— Activity —
Skip all pictures. Write out the data below from its first line through the line that contains "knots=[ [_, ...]".

— Provided records —

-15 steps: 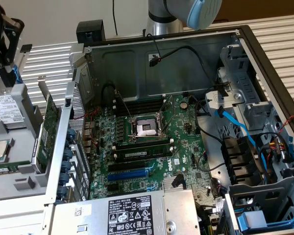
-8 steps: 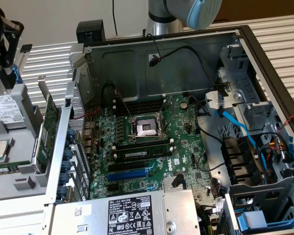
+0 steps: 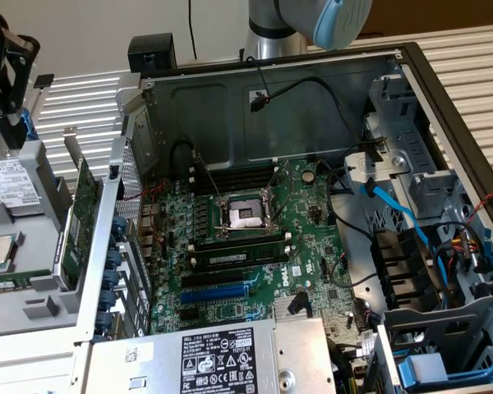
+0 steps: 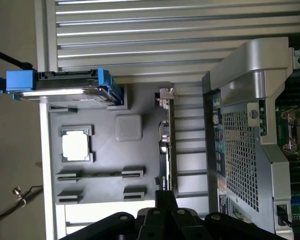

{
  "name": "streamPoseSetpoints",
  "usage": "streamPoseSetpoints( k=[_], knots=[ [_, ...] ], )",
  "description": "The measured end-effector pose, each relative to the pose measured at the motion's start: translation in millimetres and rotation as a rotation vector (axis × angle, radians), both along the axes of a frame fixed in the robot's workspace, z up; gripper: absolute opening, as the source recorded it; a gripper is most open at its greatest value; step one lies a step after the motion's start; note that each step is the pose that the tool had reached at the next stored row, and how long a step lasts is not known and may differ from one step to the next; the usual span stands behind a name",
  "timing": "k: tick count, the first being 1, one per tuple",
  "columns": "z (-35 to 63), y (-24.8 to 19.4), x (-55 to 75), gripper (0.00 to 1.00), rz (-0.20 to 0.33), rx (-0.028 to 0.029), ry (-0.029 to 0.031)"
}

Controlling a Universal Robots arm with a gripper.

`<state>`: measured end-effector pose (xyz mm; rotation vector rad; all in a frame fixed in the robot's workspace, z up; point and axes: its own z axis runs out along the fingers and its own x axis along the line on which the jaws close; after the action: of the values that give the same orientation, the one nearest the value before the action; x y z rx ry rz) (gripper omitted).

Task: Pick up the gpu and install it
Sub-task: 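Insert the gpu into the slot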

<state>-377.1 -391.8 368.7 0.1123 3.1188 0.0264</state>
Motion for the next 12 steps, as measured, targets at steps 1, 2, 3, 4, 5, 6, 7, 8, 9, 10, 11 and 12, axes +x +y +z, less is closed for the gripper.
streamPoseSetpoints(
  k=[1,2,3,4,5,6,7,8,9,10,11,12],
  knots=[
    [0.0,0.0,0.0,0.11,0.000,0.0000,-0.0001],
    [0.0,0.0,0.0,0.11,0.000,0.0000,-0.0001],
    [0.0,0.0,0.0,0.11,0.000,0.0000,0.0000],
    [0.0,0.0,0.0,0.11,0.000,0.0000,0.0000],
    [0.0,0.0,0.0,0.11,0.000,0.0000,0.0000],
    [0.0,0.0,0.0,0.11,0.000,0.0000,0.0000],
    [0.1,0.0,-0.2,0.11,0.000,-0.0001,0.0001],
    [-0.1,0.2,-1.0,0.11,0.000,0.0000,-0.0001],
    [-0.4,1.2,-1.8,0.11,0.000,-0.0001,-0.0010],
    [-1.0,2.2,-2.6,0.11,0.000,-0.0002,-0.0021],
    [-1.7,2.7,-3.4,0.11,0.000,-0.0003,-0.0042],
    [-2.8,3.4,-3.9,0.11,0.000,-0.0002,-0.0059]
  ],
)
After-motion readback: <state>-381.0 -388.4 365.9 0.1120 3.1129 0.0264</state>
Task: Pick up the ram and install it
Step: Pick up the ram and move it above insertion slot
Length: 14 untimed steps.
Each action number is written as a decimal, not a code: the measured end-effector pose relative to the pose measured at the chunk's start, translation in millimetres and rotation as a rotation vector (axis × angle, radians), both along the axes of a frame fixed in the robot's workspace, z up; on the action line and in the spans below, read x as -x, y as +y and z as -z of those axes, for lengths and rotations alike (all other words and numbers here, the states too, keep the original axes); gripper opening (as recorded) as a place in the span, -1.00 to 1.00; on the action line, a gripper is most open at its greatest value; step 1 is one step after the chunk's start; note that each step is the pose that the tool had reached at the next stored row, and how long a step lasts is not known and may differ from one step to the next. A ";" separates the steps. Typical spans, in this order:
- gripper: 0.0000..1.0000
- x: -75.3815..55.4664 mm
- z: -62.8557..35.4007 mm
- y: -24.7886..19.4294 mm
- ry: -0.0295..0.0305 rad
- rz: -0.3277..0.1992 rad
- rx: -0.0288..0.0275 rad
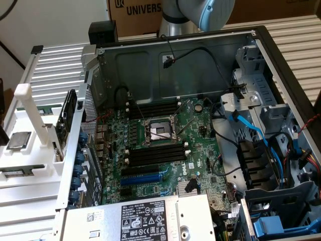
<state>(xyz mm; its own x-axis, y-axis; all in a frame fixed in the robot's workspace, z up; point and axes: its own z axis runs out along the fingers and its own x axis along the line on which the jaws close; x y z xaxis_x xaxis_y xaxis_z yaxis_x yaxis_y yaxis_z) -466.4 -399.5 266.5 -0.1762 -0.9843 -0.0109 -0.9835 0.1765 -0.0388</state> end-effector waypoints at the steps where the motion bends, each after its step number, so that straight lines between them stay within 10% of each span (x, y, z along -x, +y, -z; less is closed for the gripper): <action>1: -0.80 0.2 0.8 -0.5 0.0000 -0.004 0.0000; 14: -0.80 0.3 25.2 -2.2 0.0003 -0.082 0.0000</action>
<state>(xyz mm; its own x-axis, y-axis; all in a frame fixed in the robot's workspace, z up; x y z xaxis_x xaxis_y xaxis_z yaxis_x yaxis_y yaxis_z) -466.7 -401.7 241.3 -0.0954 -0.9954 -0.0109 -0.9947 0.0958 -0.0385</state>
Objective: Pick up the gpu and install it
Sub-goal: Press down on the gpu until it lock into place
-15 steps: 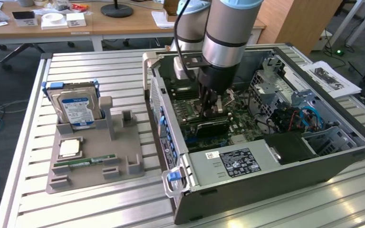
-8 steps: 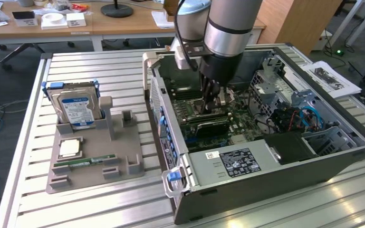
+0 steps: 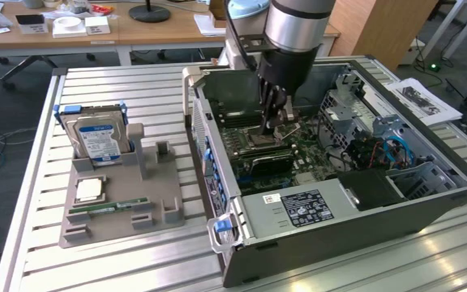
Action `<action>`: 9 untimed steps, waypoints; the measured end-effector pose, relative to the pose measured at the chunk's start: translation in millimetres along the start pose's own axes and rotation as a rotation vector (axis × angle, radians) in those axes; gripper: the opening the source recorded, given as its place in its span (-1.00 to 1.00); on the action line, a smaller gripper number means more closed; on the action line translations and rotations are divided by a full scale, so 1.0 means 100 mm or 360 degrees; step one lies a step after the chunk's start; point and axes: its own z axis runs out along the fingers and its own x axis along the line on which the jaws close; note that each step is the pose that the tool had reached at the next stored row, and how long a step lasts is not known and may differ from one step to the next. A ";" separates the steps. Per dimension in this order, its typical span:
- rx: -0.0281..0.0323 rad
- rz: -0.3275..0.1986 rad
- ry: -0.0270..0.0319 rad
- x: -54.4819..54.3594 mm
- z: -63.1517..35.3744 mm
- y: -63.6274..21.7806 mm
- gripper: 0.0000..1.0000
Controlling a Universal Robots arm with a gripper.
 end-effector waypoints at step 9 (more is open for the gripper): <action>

— Exercise output —
-15 steps: 
-8 steps: 
+0 steps: 
+0 steps: 

{
  "name": "streamPoseSetpoints",
  "usage": "streamPoseSetpoints( k=[_], knots=[ [_, ...] ], )",

Work on the answer has been completed.